O, el sutil arte de vender libros

Cuando trabajaba en una librería, vino una pareja buscando un libro que fuera increíble. Querían algo experimental, que se saliera de la norma, y que tuviera una prosa maravillosa. Me acerqué a las repisas y saqué de la sección de literatura internacional una copia de Los errantes, de Olga Tokarczuk, un libro que me voló la cabeza cuando lo leí y en el que pienso aproximadamente una vez a la semana. Les expliqué de qué se trataba y les mostré, además Sobre los huesos de los muertos, de la misma autora, señalando que consideraba que era probablemente una mejor introducción a la autora. Se llevaron Los errantes, agradeciéndome mucho por las recomendaciones. Cuando se estaban yendo, se acercó otro tipo como de mi edad y me pidió si podía pasarles el libro que se habían llevado. Cuando le dije que, lamentablemente, esa era la última copia.

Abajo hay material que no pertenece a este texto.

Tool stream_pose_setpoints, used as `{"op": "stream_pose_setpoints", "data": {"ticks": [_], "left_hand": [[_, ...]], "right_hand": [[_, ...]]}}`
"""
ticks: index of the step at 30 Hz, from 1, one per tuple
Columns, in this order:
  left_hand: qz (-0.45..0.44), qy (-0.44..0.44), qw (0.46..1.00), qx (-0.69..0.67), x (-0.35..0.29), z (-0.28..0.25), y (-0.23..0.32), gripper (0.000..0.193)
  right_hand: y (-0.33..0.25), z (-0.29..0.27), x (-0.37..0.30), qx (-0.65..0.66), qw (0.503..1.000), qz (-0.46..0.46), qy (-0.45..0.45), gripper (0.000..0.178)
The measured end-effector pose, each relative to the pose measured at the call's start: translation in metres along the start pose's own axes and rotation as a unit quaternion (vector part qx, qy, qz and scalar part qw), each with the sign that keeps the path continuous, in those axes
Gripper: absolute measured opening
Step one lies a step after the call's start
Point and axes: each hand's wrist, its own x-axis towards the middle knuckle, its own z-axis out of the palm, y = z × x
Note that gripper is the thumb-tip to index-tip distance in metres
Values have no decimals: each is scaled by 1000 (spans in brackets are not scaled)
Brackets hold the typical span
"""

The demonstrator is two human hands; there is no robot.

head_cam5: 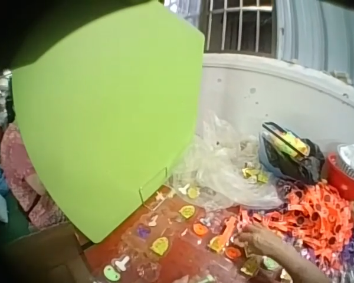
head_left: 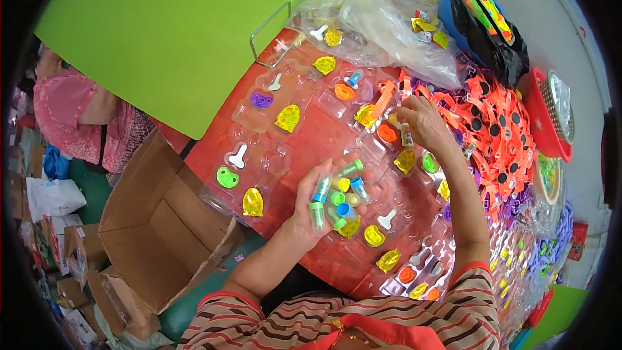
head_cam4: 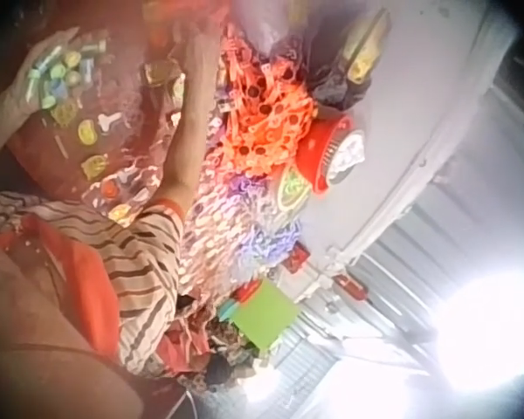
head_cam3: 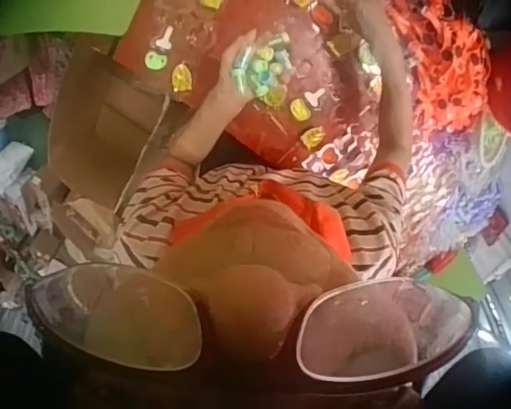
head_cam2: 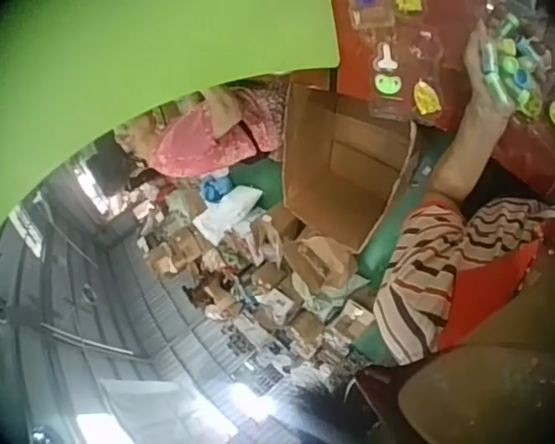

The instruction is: Assembling small plastic toy components into a blister pack or mold on a workbench.

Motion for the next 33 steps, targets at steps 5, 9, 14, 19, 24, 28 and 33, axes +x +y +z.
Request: {"op": "stream_pose_setpoints", "data": {"ticks": [5, 9, 14, 19, 24, 28, 33], "left_hand": [[0, 1, 1000, -1, 1, 0, 1, 47], [2, 7, 1000, 6, 1, -2, 2, 47], [-1, 5, 1000, -4, -2, 0, 2, 47], [14, 14, 1000, 0, -1, 5, 12, 48], [65, -12, 996, 65, 18, 10, 31, 51], [93, 8, 992, 89, 20, 23, 47, 52], [106, 56, 992, 50, 10, 16, 58, 47]], "right_hand": [[-2, 12, -4, 44, 996, 46, 58, 17], [-1, 19, -4, 5, 998, 3, 55, 16], [-16, 5, -10, -50, 993, -9, 107, 18], [-83, -29, 5, 341, 936, 88, -10, 24], [-103, -13, 38, 582, 793, 148, -103, 20], [-88, -5, 63, 645, 740, 151, -112, 19], [-73, -1, 97, 595, 792, 129, -40, 19]]}}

—En ese caso, me llevo el otro —dijo—. Es que los recomendaste con tanto entusiasmo que me llamó la atención.

Me pasó algo similar, con otro libro de Tokarczuk (Los libros de Jakob, INCREÍBLE) unos meses después. Una mujer me preguntó de qué se trataba y yo empecé, en mi habitual tono de hiperventilación y emoción a contarle que se trataba de una novela épica que seguía a un místico polaco judío del siglo XVIII que formó una secta, y que era uno de los libros más inteligentes y creativos que había leído ese año. Se lo llevó. Acto seguido, otro tipo se acercó a la caja con el libro.

—Creo que es un poco mucho para mí, pero creo que es un buen desafío. Es que lo recomendaste muy bien.

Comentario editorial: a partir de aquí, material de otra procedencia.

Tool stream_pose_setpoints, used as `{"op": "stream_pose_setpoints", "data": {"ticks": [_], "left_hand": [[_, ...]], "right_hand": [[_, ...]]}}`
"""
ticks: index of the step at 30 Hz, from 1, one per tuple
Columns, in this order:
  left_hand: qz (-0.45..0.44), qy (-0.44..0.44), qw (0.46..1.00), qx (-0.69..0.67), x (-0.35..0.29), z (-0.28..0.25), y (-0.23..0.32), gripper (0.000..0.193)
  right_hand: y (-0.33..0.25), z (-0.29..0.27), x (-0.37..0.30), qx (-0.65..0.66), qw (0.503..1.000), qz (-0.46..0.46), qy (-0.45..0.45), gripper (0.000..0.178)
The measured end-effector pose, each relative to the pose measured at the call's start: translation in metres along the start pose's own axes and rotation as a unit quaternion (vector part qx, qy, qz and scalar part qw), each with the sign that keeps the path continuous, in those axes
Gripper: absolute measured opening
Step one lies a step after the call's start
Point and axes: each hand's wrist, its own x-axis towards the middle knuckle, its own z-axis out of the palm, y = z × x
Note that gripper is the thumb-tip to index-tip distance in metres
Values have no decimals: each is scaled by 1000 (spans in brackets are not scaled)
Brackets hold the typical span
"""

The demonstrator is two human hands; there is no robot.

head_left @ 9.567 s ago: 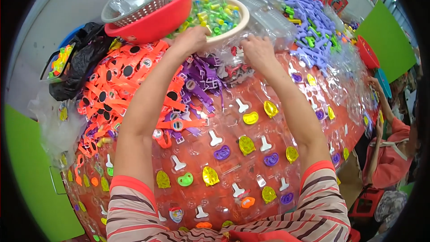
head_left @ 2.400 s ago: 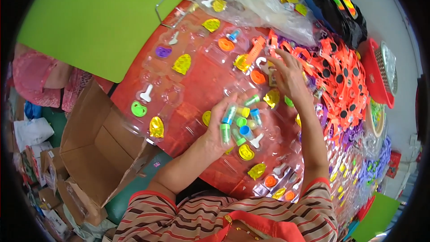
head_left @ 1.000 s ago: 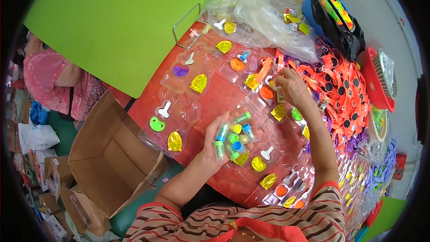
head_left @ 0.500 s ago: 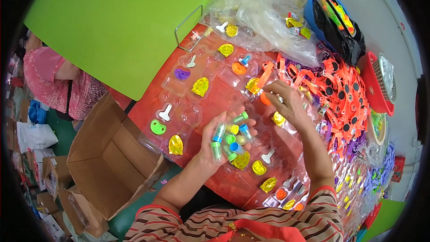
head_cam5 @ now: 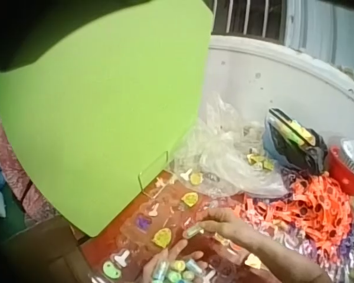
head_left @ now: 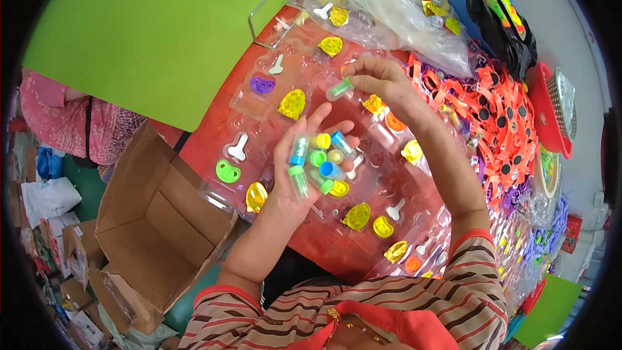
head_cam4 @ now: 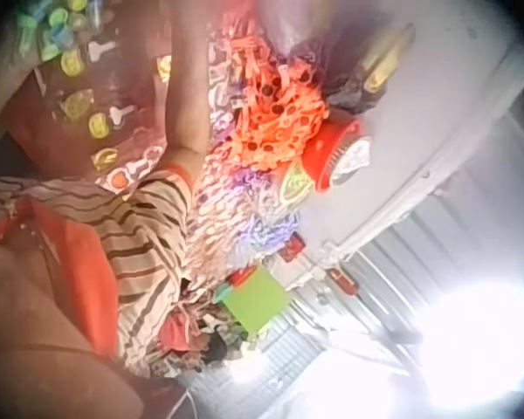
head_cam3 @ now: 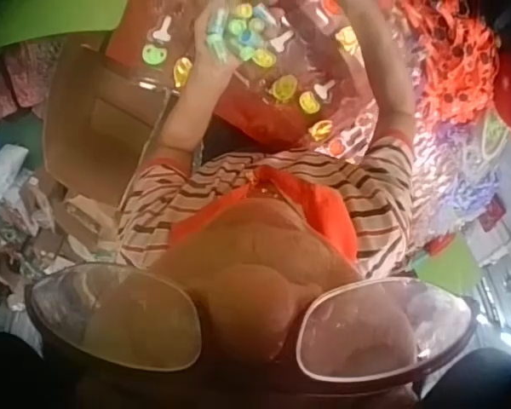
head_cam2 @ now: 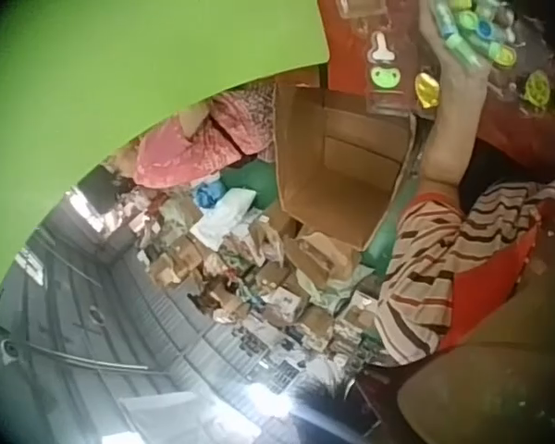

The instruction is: Assembling small plastic toy components into a blister pack or mold on a workbench.

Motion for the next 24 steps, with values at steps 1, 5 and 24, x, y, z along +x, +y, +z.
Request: {"op": "stream_pose_setpoints", "data": {"ticks": [1, 5, 24], "left_hand": [[6, -1, 1000, -6, -3, -6, 1, 47], [8, 23, 1000, -12, -9, -10, 3, 45], [-3, 16, 1000, -20, -12, -12, 15, 55]], "right_hand": [[-5, 1, 9, 11, 1000, -25, 4, 18], [11, -22, 70, -258, 950, -111, 133, 18], [-39, 42, 30, -282, 928, -195, -147, 28]]}}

Así fue que vendí múltiples libros de Tokarczuk casi por accidente.

Ya no trabajo ahí, pero a veces pienso en mi experiencia como librera y cómo contrastaba mi forma de vender libros con la que me he encontrado en otros lugares. En librerías grandes, es fácil verlas como un supermercado, en que la gente busca lo que necesita y llega sola a la caja. Si fuera otro producto (porque los libros, aunque me duelan, son un producto comercial), los vendedores serían irrelevantes. Y a veces, cuando encuentras una librería en la que los vendedores parecen no saber nada sobre lo que tienen en las repisas, es un poco así. Normalmente vendedores así (y no quiero decirles libreros, por razones obvias) te dirigen a lo más vendido, a lo fácil. Lo que es absolutamente innecesario, si me lo preguntan a mí. La autobiografía del Príncipe Harry o el último libro de Isabel Allende se van a vender solos. Pero no se puede sostener una librería en base a vender exclusivamente lo popular, los bestsellers del momento. Lamentablemente, esa estructura en algunos negocios afecta especialmente a editoriales independientes más pequeñas y afecta negativamente a la bibliodiversidad.

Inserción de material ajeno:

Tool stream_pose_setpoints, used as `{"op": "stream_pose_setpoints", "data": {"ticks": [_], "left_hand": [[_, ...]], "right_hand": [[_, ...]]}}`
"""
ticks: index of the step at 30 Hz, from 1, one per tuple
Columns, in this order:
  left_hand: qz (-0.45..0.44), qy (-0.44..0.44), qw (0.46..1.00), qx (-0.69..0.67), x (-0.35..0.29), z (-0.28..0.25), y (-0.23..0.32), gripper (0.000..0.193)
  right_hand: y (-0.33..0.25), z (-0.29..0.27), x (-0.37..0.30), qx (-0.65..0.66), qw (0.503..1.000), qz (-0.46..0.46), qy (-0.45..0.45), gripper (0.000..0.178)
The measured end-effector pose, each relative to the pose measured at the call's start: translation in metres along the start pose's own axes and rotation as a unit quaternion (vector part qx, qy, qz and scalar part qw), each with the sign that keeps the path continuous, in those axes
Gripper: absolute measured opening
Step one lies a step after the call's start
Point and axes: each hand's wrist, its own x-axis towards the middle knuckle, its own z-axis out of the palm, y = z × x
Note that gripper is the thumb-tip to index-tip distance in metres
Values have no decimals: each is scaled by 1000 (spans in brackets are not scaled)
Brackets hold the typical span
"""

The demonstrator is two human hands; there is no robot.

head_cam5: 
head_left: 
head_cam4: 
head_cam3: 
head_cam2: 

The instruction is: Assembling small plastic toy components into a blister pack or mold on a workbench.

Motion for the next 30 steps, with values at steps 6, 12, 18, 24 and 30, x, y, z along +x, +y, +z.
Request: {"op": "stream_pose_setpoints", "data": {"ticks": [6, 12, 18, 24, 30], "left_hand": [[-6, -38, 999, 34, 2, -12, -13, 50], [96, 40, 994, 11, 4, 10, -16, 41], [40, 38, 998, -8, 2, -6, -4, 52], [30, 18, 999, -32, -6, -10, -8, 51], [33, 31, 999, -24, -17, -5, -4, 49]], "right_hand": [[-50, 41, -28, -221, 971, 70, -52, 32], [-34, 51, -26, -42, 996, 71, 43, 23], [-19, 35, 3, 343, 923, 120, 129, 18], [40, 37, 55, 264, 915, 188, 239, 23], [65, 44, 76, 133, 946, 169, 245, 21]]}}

Por eso, este pequeño artículo es un homenaje a los libreros. A mi amigo que me buscó un libro de poesía para que leyera, a la chica en Edimburgo que fangirleó conmigo acerca de Toni Morrison, la chica que me ayudó a buscar un regalo para mi papá. Libreros de verdad, no meros vendedores, que buscan ofrecer algo más a la experiencia de comprar un libro: una conversación, una recomendación desde lo más profundo de nuestros corazones lectores, un poquito de imaginación en este mundo que parece carecer de ella. Una buena librería es aquella en la que los dueños y quienes trabajan ahí son conscientes de que los libros son algo más que un producto que vender, que las cifras al final del día, que no hay un tamaño que sirva para todos y que es parte de su trabajo el ayudar a los lectores a descubrir nuevas posibilidades. Venderles los bestsellers del momento o los mismos libros de siempre, lo puede hacer cualquiera. La industria literaria es una mezcla curiosa de mercado y arte, se trata de una industria particularmente compleja, en la que es difícil predecir las tendencias o, incluso, qué es lo que busca una persona en particular. Una librera de verdad debería ser curiosa, estar dispuesta a aprender cosas nuevas y a salirse de su zona de confort. Personalmente, en todo mi tiempo trabajando en una librería, me costaba mucho meterme en el área de autoayuda (y en los libros esotéricos, que para mi cerebro formado en la academia, son básicamente un desperdicio de papel).

Vender libros es un arte sutil. Implica no sólo leer las palabras impresas en el papel, sino también a quiénes entran a la librería. Me tocó venderles libros a lectores ávidos, a jóvenes curiosos que buscaban reiniciarse en la lectura (solía recomendarles cuentos), a adolescentes que llegaban buscando la novela de moda, y otros que buscaban libros cabezones y serios. Y espero haberles ayudado, de una forma u otra.